# Clamping tool or Oscilating tool for a DIY'r-you can only pick one which would it be?



## BigJim (Sep 2, 2008)

I would take the tool, you can make the horses. Also if you didn't have any tools the horses would be useless, unless you wanted to use them as a table.


----------



## whataboutj (Nov 16, 2009)

jiju1943 said:


> I would take the tool, you can make the horses. Also if you didn't have any tools the horses would be useless, unless you wanted to use them as a table.

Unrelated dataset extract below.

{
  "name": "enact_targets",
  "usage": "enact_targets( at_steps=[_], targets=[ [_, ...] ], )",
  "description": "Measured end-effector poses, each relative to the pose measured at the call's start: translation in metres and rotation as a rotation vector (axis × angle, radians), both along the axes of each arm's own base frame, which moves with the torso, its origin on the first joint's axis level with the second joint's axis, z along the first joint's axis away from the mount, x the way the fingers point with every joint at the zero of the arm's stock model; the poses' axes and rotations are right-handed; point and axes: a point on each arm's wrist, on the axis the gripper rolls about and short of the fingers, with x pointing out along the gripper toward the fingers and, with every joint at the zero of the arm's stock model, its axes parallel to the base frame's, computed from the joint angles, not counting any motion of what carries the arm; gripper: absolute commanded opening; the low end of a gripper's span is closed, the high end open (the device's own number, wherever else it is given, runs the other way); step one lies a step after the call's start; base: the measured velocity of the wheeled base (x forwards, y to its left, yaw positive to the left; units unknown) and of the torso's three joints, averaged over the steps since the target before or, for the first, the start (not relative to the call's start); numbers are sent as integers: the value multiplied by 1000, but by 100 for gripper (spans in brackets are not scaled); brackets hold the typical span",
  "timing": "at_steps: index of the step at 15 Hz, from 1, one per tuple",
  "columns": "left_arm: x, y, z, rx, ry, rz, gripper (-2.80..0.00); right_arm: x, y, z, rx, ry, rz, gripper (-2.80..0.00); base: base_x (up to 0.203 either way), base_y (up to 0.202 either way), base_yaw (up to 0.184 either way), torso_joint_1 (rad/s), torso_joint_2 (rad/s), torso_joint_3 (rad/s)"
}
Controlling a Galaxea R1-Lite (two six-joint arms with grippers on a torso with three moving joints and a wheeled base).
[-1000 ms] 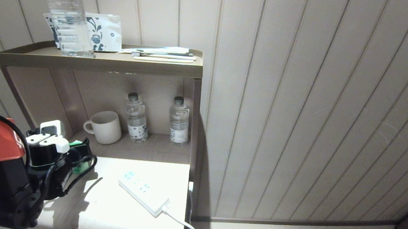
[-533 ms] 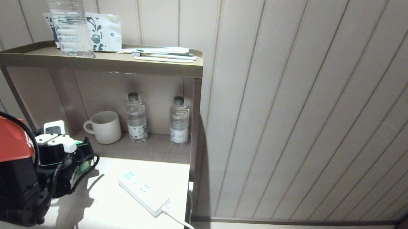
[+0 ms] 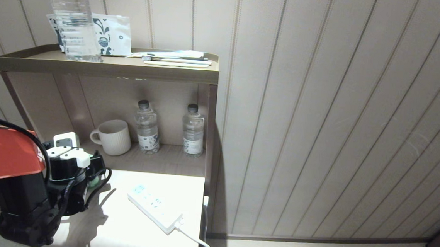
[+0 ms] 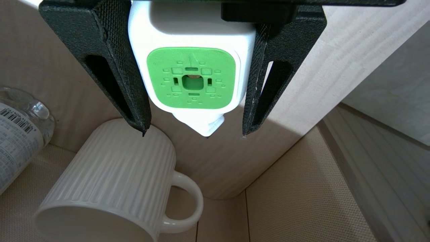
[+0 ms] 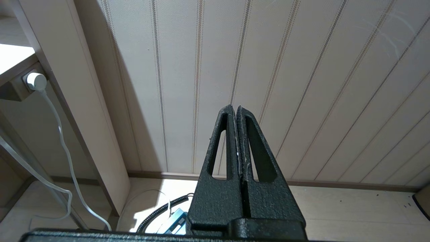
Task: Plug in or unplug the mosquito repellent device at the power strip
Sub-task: Place the mosquito repellent liquid on the table
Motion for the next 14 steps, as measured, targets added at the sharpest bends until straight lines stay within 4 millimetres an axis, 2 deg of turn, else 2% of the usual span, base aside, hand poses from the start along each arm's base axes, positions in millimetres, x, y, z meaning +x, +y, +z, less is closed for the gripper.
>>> enact_targets(
  at_steps=[6,7,14],
  targets=[
    [-1,-3,0,5,2,10,-280,0,0,0,0,0,0,-280,0,0,0,0,0,0],
    [-1,-3,0,6,3,9,0,0,0,0,0,0,0,-280,0,0,0,0,0,0],
    [-7,-6,2,7,9,2,0,0,0,0,0,0,0,-280,0,0,0,0,0,0]
  ],
)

Good point about having tools -- I should point out that I have a lot of tools (as to be expected) but nothing as portable & versatile as an oscillating tool - a good example is that I used a full size recip saw to cut two bolts that were coming out of the wall when I remodeled our powder room. On the other hand when I was dismantling the old wooden swing set we had in our back yard this past summer a clamping horse like the jaw horse would have been excellent since the standard saw horses and clamps I have were not really suited to hold 4x4 posts when cutting them down to smaller sizes

Thanks for the input


----------



## BigJim (Sep 2, 2008)

whataboutj said:


> Good point about having tools -- I should point out that I have a lot of tools (as to be expected) but nothing as portable & versatile as an oscillating tool - a good example is that I used a full size recip saw to cut two bolts that were coming out of the wall when I remodeled our powder room. On the other hand when I was dismantling the old wooden swing set we had in our back yard this past summer a clamping horse like the jaw horse would have been excellent since the standard saw horses and clamps I have were not really suited to hold 4x4 posts when cutting them down to smaller sizes
> 
> Thanks for the input


I see your point but I would still use the tool much much more. The horse clamp would have only limited use. JMHO


----------



## bjbatlanta (Jul 16, 2008)

The multi-tool is my new "go to" tool. You can use it for many different things. The Ridgid 12 volt battery model has different heads you can purchase for different tasks (I haven't bought any extras yet, haven't seen the need). Lifetime warranty on tool and batteries. I have a corded Dremel that's well worth the $100.00 also. I've got enough saw horses and various clamps that the jawhorse doesn't even interest me.....


----------



## Mthrboard (Nov 28, 2007)

Chalk up one more vote for an oscillating multi-tool, specifically the Rockwell Sonicrafter. I bought myself the 75 piece kit last year for Christmas, and I've found about a hundred uses for it. Cutting drywall, check. Removing an errant nail from the subfloor, check. Grinding down a spot of mortar that spilled when I was tiling my bathroom, check. Sanding, check. I'd go with the corded Sonicrafter over a cordless model, I tried the Bosch cordless version for a few days before I bought the Rockwell, and although it worked just as well, the batteries died very quickly.


----------



## PaliBob (Jun 11, 2008)

Another vote for the oscillating Tool.
I have never seen a Jawhorse on a jobsite
The pro's use mostly all different types of sawhorses
.


----------



## oh'mike (Sep 18, 2009)

Tool----I picked up a nice one from Harbor Freight a couple of months ago for a window restoration job.

I figured it would be paid for at the end of the week---a novelty tool.I thought.--Wrong!!

That silly little tool comes out of the truck almost daily---amazing time saver for grout and squeeze up removal when tiling--handy for tricky wood removal---amazing at drywall and plaster cutting.

I love it when a tool is better than I had hoped---usually it is the other way around---Mike--


----------



## loneframer (Mar 27, 2009)

oh'mike said:


> Tool----I picked up a nice one from Harbor Freight a couple of months ago for a window restoration job.
> 
> I figured it would be paid for at the end of the week---a novelty tool.I thought.--Wrong!!
> 
> ...


 I also have the HF multi tool. I have a store locally and they often run it on sale for under $30. It comes with a scraper blade, sanding attachment, round wood blade and a straight wood blade. It also is packed with extra brushes.

I bought it for a quick, abusive job, thinking I would destroy it. The truth is, the tool stood up to the task and is still going strong, much to my surprise and delight.:thumbup:

At that price, I'd get both tools.:laughing:


----------



## PaliBob (Jun 11, 2008)

HF Oscillating Tool Sale *$20* ends today.
.


----------



## PaliBob (Jun 11, 2008)

I picked up one Sunday for a gift with the $20 coupon. It's not to late to get one from HF as they have lowered the in-store and the catalog price to $25.

http://www.harborfreight.com/multifunction-power-tool-67256.html
.


----------



## hoz49 (Nov 6, 2010)

I bought the HF tool last year. As with the other posters it's now my favorite at the jump. The only thing I have against it is the angled saw blade attachment seems to wear out and break rather easily. Under cutting door frames, I'm on my third.


----------



## Jay123 (May 7, 2008)

Another vote for an oscillating tool. I've got the fein, but as others have posted there are many more affordable options available today.

On the other hand, I think I have 16 or so sawhorses and too many clamps to count, but that's part of the business.

The fein just comes in so handy when no other tool will work for the situation (or not nearly as well or as efficiently). :yes:


----------